DIRECTIONS: Only the lines in the entries below from the line with "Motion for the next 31" to the line with "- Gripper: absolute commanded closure", both included, belong in the answer, transcribed exactly and without pictures.

DATA FOR PROCESSING:

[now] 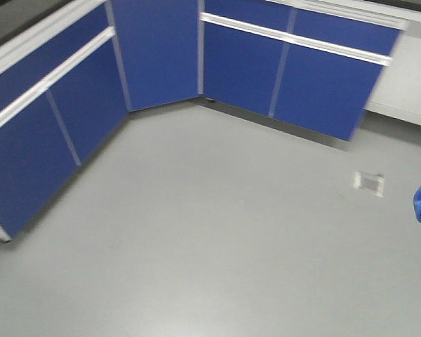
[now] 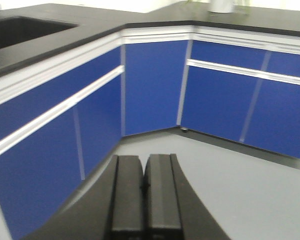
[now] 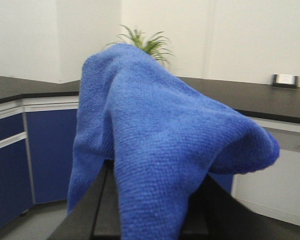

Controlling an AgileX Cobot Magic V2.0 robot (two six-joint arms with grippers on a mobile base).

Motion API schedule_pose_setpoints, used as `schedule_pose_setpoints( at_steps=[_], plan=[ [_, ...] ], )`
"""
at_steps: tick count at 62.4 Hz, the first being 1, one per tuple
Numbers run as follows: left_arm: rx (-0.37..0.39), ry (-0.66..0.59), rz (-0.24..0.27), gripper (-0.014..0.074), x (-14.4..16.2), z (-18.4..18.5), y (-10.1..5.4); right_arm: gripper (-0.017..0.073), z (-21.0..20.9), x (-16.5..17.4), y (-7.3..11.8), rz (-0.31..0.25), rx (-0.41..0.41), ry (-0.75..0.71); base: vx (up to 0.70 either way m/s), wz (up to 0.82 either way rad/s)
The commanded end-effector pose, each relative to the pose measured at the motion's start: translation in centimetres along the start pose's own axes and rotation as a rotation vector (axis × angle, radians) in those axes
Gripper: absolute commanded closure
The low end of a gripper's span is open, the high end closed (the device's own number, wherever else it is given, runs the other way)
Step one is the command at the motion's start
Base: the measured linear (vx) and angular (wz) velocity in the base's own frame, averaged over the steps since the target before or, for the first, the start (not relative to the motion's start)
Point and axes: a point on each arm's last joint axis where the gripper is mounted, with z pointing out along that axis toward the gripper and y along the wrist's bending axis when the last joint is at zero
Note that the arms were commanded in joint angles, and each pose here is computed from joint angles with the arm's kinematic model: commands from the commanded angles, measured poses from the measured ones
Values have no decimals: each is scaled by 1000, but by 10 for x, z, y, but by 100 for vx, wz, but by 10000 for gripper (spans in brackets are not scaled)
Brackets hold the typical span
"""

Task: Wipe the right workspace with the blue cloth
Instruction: 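Drive the base to the other bench holding the cloth in the right gripper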

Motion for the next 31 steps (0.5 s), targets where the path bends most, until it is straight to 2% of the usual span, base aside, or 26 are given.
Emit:
schedule_pose_setpoints(
  at_steps=[1,31],
  plan=[
    [19,-65,-6,599,2,1,-1,559,0,-17,0,-7,3,-114,-16,-49],
    [19,-65,-6,599,2,1,-1,559,0,-17,0,-7,3,-114,-11,-40]
  ],
)
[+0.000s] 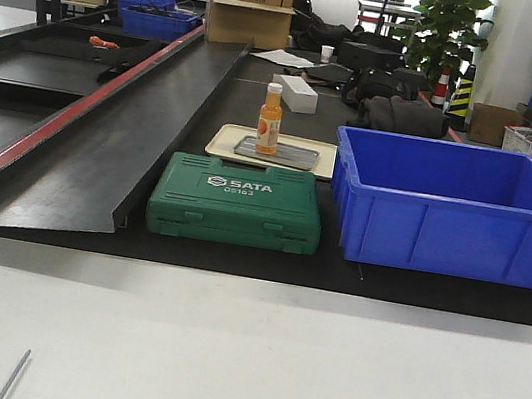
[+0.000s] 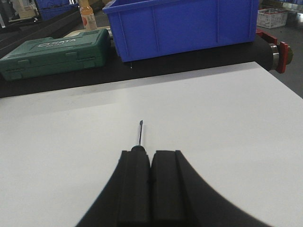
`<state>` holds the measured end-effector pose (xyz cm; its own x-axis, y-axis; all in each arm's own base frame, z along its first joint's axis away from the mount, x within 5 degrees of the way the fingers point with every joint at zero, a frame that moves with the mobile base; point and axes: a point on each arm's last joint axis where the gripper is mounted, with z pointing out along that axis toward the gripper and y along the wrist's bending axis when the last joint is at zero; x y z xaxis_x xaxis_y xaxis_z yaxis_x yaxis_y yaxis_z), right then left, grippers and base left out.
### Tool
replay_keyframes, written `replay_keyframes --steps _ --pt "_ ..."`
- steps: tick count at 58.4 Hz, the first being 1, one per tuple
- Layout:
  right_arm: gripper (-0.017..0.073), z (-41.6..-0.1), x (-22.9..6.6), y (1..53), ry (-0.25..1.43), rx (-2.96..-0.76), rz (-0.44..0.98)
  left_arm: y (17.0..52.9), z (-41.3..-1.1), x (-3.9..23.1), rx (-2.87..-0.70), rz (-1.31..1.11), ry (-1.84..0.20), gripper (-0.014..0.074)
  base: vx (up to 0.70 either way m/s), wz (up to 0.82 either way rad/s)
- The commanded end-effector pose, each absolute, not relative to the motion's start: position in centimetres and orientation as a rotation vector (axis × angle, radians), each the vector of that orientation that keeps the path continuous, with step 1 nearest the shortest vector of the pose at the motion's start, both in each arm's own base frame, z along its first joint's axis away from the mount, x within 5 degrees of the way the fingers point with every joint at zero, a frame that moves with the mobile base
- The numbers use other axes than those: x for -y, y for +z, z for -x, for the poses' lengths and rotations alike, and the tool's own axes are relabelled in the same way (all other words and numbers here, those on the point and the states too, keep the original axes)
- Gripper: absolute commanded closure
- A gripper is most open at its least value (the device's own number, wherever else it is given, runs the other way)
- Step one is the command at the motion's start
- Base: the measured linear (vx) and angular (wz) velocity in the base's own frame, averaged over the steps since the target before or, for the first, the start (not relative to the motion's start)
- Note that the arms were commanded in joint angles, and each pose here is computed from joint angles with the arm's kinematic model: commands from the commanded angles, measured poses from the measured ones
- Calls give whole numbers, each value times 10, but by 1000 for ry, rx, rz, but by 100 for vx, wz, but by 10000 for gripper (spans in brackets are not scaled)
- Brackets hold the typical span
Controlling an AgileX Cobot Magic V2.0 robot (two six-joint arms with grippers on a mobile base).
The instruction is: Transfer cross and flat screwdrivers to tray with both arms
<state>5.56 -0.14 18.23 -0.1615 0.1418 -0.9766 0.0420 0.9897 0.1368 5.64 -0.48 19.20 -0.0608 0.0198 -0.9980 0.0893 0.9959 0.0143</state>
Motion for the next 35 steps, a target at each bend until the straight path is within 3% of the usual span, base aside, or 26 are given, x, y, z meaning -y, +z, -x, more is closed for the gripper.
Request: replay_keyframes --steps 1,35 --pt "567 -56 2 188 82 -1652 -127 209 -54 5 -1510 -71 -70 591 0 0" --pt "567 -57 1 190 110 -1624 -146 209 -54 5 -1510 -71 -70 591 0 0"
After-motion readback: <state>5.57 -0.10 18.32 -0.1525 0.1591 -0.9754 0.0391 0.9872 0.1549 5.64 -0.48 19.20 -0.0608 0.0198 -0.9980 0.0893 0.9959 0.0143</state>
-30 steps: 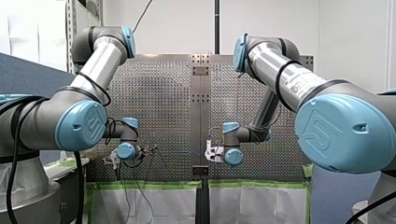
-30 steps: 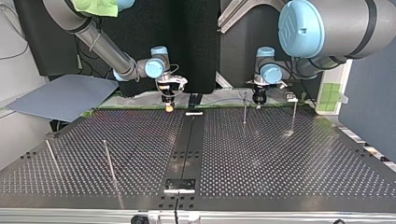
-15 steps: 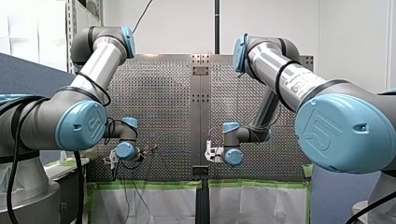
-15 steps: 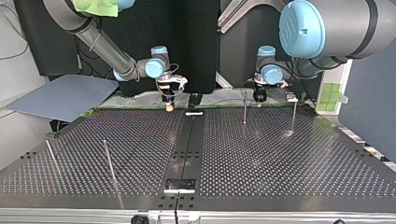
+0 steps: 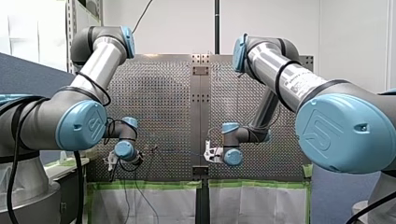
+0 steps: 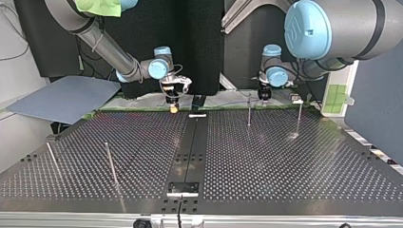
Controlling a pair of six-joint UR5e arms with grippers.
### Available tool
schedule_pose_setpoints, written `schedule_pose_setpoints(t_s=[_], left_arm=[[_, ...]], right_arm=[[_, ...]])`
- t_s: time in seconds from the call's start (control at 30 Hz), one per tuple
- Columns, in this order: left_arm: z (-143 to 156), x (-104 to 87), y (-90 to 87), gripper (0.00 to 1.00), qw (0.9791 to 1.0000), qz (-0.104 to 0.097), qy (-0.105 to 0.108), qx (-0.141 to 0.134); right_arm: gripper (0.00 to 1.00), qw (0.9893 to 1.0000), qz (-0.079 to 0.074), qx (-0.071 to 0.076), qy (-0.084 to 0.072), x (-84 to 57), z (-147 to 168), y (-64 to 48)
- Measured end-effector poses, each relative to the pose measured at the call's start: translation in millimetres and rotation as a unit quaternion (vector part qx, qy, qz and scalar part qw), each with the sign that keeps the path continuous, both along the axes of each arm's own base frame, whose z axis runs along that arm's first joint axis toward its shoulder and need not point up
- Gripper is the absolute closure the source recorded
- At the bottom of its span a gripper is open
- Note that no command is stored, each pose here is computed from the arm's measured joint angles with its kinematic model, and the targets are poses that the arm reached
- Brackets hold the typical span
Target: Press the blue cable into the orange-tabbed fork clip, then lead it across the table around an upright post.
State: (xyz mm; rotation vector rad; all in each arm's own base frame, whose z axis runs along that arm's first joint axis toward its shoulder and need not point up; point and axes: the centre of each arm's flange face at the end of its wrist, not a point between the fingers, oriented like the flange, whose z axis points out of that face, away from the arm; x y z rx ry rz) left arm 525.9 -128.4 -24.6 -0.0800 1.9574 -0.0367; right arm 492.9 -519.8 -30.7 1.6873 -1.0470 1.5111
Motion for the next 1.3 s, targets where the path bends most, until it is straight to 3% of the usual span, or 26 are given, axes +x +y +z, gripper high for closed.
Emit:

OUTPUT:
Motion for the next 31 steps (0.5 s), targets where the path bends most, until it is straight to 2% of the usual span, base aside, or 26 are given.
Emit:
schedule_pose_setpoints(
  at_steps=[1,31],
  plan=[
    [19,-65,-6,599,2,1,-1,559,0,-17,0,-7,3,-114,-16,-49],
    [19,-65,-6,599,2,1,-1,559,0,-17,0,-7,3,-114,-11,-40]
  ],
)
[+0.000s] 
[+0.000s] 
`<state>` holds the measured end-effector pose (xyz cm; its own x-axis, y-axis; all in each arm's own base frame, z along its first joint's axis away from the mount, x within 5 degrees of the way the fingers point with every joint at zero, a frame that moves with the mobile base; point and axes: a point on each arm's last joint axis where the gripper is mounted, with z pointing out along that axis toward the gripper and y along the wrist's bending axis when the last joint is at zero; x y z xaxis_x xaxis_y xaxis_z yaxis_x yaxis_y yaxis_z), right then left, grippers and base left out.
### Tool
replay_keyframes, written `replay_keyframes --steps _ --pt "_ ..."`
- steps: tick count at 58.4 Hz, the first being 1, one per tuple
- Layout:
  right_arm: gripper (-0.017..0.073), z (-41.6..-0.1), x (-22.9..6.6), y (1..53), ry (-0.25..1.43), rx (-2.96..-0.76), rz (-0.44..0.98)
  left_arm: y (17.0..52.9), z (-41.3..-1.1), x (-3.9..23.1), rx (-2.87..-0.70), rz (-1.31..1.11), ry (-1.84..0.20), gripper (-0.014..0.074)
  base: vx (up to 0.70 either way m/s), wz (up to 0.82 either way rad/s)
- The commanded end-effector pose, each absolute, not relative to the motion's start: position in centimetres and orientation as a rotation vector (axis × angle, radians), each the vector of that orientation that keeps the path continuous, with step 1 nearest the shortest vector of the pose at the motion's start, both in each arm's own base frame, z along its first joint's axis away from the mount, x within 5 degrees of the way the fingers point with every joint at zero, a frame that moves with the mobile base
- The numbers use other axes than those: x for -y, y for +z, z for -x, for the poses' lengths and rotations alike, and the tool's own axes are relabelled in the same way (all other words and numbers here, those on the point and the states too, keep the original axes)
- Gripper: absolute commanded closure

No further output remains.